• [TASK STATEMENT]: Please give back the listing below word for word, without the images.

[COLLECTED MATERIAL — start]

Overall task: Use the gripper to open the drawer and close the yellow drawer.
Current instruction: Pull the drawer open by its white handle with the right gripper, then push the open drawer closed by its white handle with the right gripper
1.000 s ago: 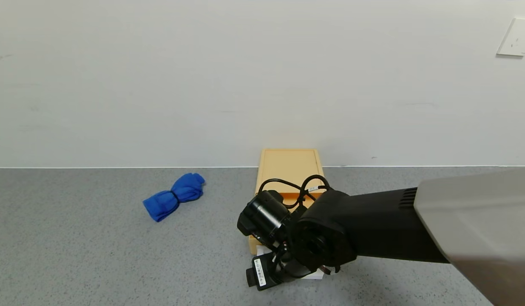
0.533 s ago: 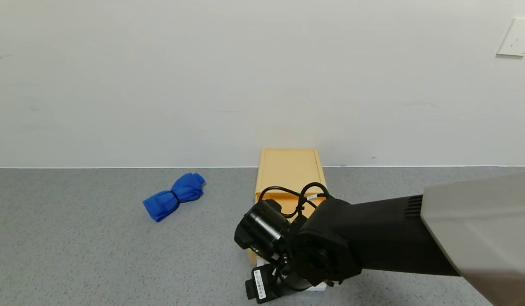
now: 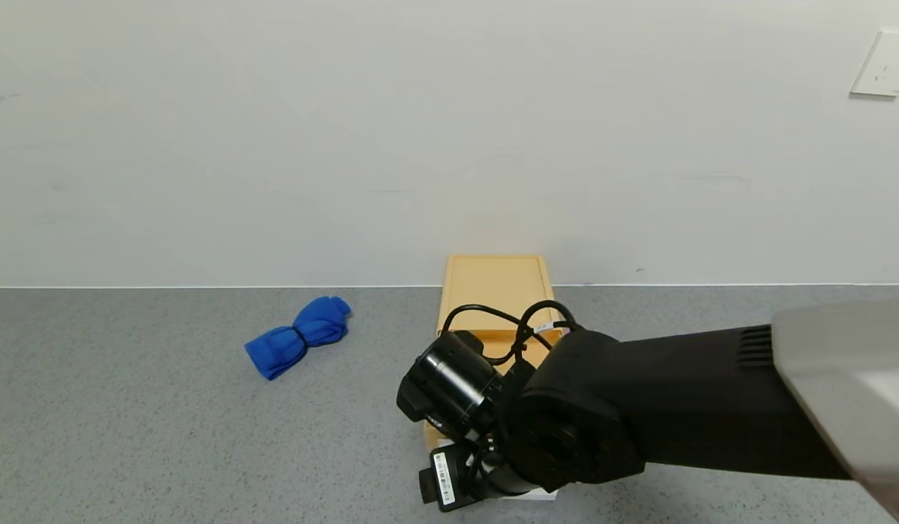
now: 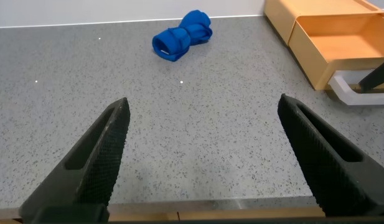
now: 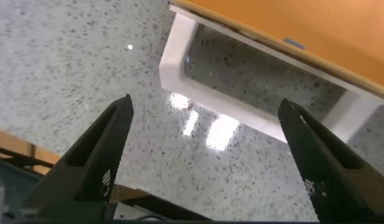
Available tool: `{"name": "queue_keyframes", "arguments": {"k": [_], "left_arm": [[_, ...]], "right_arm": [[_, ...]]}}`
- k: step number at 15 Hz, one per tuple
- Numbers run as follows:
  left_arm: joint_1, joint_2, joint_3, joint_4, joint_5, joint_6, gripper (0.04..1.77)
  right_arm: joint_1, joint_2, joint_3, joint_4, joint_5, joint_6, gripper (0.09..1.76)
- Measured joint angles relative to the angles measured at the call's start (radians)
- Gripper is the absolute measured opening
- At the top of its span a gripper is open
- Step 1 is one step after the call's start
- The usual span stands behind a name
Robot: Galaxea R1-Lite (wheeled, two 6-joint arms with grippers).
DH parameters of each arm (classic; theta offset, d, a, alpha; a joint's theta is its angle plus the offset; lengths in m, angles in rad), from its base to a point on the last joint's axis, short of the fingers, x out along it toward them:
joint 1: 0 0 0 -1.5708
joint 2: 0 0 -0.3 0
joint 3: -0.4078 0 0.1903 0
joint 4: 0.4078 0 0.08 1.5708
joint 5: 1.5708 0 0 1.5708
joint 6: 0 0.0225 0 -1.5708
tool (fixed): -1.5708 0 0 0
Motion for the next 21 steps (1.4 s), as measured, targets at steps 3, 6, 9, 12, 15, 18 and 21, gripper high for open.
{"name": "queue_keyframes", "arguments": {"k": [3, 6, 9, 12, 15, 18, 21], "left_arm": [[0.0, 0.0, 0.0, 0.0, 0.0, 0.0, 1.72], [0.0, 0.0, 0.0, 0.0, 0.0, 0.0, 1.72], [0.0, 0.0, 0.0, 0.0, 0.0, 0.0, 1.72], [0.0, 0.0, 0.0, 0.0, 0.0, 0.0, 1.72], [0.0, 0.0, 0.0, 0.0, 0.0, 0.0, 1.72], [0.0, 0.0, 0.0, 0.0, 0.0, 0.0, 1.72], [0.0, 0.0, 0.0, 0.0, 0.0, 0.0, 1.72]], "right_arm": [[0.0, -0.082, -0.008, 0.05, 0.001, -0.01, 1.71], [0.0, -0.196, -0.007, 0.115, 0.005, -0.01, 1.71], [0.0, -0.335, 0.016, 0.177, 0.009, -0.008, 1.71], [-0.027, -0.487, 0.103, 0.189, 0.007, -0.009, 1.71], [-0.122, -0.627, 0.219, 0.173, 0.021, -0.021, 1.71], [-0.287, -0.739, 0.322, 0.12, 0.126, -0.118, 1.71], [-0.45, -0.81, 0.397, 0.061, 0.197, -0.222, 1.71]]}}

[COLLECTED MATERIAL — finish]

• [SOLVED PROBLEM]:
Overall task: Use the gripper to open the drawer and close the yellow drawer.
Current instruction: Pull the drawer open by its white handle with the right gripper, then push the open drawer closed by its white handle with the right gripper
1.000 s ago: 
0.533 s ago: 
now: 
now: 
now: 
Available tool: `{"name": "queue_keyframes", "arguments": {"k": [_], "left_arm": [[_, ...]], "right_arm": [[_, ...]]}}`
- k: step number at 15 Hz, one per tuple
- Numbers run as follows:
  left_arm: joint_1, joint_2, joint_3, joint_4, joint_5, joint_6, gripper (0.04..1.77)
  right_arm: joint_1, joint_2, joint_3, joint_4, joint_5, joint_6, gripper (0.09..1.76)
- Measured joint angles relative to the angles measured at the call's start (radians)
- Gripper is the absolute measured opening
- At the top of its span a gripper is open
- Step 1 is one step after the call's start
- The usual span stands behind a name
Robot: Galaxea R1-Lite (wheeled, two 6-joint arms with grippers).
DH parameters of each arm (classic; theta offset, d, a, alpha; a joint's theta is its angle plus the offset; lengths in m, angles in rad), from its base to a point on the last joint's axis, short of the fingers, x out along it toward them:
joint 1: 0 0 0 -1.5708
joint 2: 0 0 -0.3 0
joint 3: -0.4078 0 0.1903 0
joint 4: 0.4078 0 0.08 1.5708
joint 5: 1.5708 0 0 1.5708
joint 6: 0 0.0225 0 -1.5708
tool (fixed): -1.5708 0 0 0
Motion for the next 21 steps (1.4 s), as measured, targets at steps 3, 6, 9, 12, 15, 18 and 21, gripper high for open.
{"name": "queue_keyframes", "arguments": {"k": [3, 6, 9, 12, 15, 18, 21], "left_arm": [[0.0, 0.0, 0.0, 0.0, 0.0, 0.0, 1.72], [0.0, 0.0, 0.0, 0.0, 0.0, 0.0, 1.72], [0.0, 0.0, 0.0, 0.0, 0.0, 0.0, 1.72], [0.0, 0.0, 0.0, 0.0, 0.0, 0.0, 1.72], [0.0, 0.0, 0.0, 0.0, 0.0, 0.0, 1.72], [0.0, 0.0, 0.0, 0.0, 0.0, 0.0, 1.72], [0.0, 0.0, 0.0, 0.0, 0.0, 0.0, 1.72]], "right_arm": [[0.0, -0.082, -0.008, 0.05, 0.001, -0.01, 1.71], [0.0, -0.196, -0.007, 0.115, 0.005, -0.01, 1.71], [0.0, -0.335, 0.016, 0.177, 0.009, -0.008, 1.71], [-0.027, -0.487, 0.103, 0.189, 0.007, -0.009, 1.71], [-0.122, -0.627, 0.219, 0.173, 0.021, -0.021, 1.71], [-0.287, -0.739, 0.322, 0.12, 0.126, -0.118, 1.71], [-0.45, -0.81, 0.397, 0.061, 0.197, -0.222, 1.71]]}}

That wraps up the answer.